**Required action:** A single number is the whole answer: the count of lines in these entries that hold "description".

**Data to examine:**
⟨
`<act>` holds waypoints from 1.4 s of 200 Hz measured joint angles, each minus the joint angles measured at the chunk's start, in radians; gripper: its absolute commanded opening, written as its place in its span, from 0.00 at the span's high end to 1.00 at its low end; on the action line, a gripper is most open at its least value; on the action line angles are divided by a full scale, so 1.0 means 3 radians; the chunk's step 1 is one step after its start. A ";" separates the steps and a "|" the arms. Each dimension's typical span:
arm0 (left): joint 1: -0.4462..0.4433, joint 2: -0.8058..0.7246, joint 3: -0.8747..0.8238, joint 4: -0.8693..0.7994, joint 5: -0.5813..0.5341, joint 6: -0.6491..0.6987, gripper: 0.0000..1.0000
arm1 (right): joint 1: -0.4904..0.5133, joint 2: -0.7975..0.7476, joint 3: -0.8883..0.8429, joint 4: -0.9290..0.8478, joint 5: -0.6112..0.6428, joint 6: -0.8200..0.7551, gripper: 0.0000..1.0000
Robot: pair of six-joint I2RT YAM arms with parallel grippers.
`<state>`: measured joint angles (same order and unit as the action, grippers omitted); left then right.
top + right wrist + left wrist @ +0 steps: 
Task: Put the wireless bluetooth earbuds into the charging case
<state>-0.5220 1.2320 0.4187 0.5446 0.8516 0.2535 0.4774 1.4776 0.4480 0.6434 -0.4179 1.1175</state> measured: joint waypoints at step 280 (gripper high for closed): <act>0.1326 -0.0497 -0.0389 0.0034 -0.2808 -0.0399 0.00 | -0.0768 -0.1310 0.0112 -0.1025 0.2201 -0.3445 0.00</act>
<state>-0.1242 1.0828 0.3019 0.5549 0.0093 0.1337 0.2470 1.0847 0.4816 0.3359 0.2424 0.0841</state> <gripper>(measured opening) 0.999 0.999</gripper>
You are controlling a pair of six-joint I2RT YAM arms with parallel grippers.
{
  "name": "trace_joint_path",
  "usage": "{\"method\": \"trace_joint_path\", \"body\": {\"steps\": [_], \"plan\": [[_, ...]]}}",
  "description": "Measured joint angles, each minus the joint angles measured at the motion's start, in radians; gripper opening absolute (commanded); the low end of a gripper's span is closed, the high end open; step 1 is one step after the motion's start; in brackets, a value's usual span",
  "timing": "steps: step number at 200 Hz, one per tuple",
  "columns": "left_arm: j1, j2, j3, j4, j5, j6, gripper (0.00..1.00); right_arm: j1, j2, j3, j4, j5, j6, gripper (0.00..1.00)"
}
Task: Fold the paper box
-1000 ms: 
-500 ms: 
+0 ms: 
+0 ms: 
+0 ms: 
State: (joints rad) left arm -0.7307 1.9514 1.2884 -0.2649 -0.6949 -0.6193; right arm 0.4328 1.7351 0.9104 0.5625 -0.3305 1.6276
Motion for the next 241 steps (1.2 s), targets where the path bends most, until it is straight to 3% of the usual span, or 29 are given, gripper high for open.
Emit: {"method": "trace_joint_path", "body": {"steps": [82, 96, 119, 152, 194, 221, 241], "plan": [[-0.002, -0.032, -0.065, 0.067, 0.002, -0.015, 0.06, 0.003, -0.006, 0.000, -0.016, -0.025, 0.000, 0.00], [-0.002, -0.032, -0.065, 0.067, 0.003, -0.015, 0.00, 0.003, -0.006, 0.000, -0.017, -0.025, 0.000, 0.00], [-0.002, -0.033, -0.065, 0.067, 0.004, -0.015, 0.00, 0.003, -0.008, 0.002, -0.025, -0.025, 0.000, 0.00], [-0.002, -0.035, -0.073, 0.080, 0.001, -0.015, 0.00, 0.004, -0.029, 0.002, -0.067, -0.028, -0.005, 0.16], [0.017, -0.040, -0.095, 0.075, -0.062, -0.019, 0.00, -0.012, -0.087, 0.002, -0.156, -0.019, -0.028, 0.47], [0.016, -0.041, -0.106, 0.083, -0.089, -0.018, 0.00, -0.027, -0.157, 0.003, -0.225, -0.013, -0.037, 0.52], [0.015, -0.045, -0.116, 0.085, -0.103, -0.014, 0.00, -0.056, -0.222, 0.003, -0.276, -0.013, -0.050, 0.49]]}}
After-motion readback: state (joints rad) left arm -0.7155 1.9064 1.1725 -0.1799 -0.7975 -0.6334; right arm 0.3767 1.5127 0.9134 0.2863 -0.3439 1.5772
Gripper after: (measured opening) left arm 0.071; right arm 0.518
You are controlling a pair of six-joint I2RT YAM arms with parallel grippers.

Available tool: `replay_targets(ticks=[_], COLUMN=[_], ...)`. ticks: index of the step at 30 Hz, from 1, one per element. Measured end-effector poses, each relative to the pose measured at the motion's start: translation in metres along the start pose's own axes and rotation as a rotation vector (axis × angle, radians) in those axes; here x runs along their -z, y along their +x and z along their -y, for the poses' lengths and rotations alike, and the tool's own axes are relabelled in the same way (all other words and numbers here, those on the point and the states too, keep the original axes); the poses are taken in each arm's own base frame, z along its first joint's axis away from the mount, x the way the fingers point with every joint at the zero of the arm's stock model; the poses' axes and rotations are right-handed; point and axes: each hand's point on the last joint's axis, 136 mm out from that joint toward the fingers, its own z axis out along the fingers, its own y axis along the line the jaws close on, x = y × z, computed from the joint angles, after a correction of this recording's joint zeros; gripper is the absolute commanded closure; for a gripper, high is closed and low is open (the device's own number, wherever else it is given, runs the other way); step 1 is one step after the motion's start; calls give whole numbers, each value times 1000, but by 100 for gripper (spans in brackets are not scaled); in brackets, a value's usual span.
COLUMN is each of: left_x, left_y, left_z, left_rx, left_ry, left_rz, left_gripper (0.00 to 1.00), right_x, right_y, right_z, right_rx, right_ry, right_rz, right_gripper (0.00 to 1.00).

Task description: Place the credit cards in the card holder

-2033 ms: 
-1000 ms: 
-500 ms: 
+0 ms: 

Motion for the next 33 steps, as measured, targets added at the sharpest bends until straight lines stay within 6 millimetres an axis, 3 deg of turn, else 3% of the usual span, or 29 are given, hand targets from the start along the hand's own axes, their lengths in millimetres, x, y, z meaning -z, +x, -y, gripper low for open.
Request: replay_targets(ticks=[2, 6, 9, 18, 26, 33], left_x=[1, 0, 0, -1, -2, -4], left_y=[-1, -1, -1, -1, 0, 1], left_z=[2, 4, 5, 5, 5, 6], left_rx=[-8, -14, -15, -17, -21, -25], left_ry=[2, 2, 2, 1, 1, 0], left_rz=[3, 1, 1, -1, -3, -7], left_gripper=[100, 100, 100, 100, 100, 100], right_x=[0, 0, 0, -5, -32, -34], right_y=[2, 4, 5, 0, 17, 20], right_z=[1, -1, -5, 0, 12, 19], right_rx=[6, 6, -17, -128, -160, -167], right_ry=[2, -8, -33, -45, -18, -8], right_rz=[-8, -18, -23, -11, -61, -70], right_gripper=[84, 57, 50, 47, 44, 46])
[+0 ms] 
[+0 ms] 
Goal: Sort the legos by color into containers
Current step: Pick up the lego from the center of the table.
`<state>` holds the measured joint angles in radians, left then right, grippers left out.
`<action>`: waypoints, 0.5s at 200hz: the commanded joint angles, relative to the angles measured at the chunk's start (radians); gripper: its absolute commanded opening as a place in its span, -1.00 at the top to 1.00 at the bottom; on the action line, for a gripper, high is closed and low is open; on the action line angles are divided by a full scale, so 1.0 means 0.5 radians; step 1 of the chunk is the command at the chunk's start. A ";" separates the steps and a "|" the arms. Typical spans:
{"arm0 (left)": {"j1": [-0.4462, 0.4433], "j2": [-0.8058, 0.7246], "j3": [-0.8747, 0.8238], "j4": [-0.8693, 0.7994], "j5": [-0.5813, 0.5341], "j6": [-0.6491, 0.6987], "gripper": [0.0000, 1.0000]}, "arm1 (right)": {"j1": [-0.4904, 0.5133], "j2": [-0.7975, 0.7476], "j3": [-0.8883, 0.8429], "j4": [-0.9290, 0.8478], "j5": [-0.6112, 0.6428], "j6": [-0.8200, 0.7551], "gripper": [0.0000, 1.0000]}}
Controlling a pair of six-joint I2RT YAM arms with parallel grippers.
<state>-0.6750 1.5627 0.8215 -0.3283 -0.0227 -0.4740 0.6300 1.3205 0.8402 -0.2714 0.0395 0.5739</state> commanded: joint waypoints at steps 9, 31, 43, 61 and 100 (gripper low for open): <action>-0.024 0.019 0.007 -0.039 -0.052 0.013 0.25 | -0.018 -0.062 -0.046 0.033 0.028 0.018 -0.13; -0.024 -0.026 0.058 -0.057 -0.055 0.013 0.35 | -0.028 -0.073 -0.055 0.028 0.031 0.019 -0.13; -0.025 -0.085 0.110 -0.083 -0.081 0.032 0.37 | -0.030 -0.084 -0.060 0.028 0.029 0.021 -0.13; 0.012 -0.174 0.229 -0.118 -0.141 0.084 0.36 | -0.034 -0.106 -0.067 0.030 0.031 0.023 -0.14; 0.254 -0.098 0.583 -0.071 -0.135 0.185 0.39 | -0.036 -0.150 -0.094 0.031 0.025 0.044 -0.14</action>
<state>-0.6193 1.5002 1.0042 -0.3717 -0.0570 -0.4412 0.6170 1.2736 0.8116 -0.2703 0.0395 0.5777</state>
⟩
**Solution for this exercise:** 2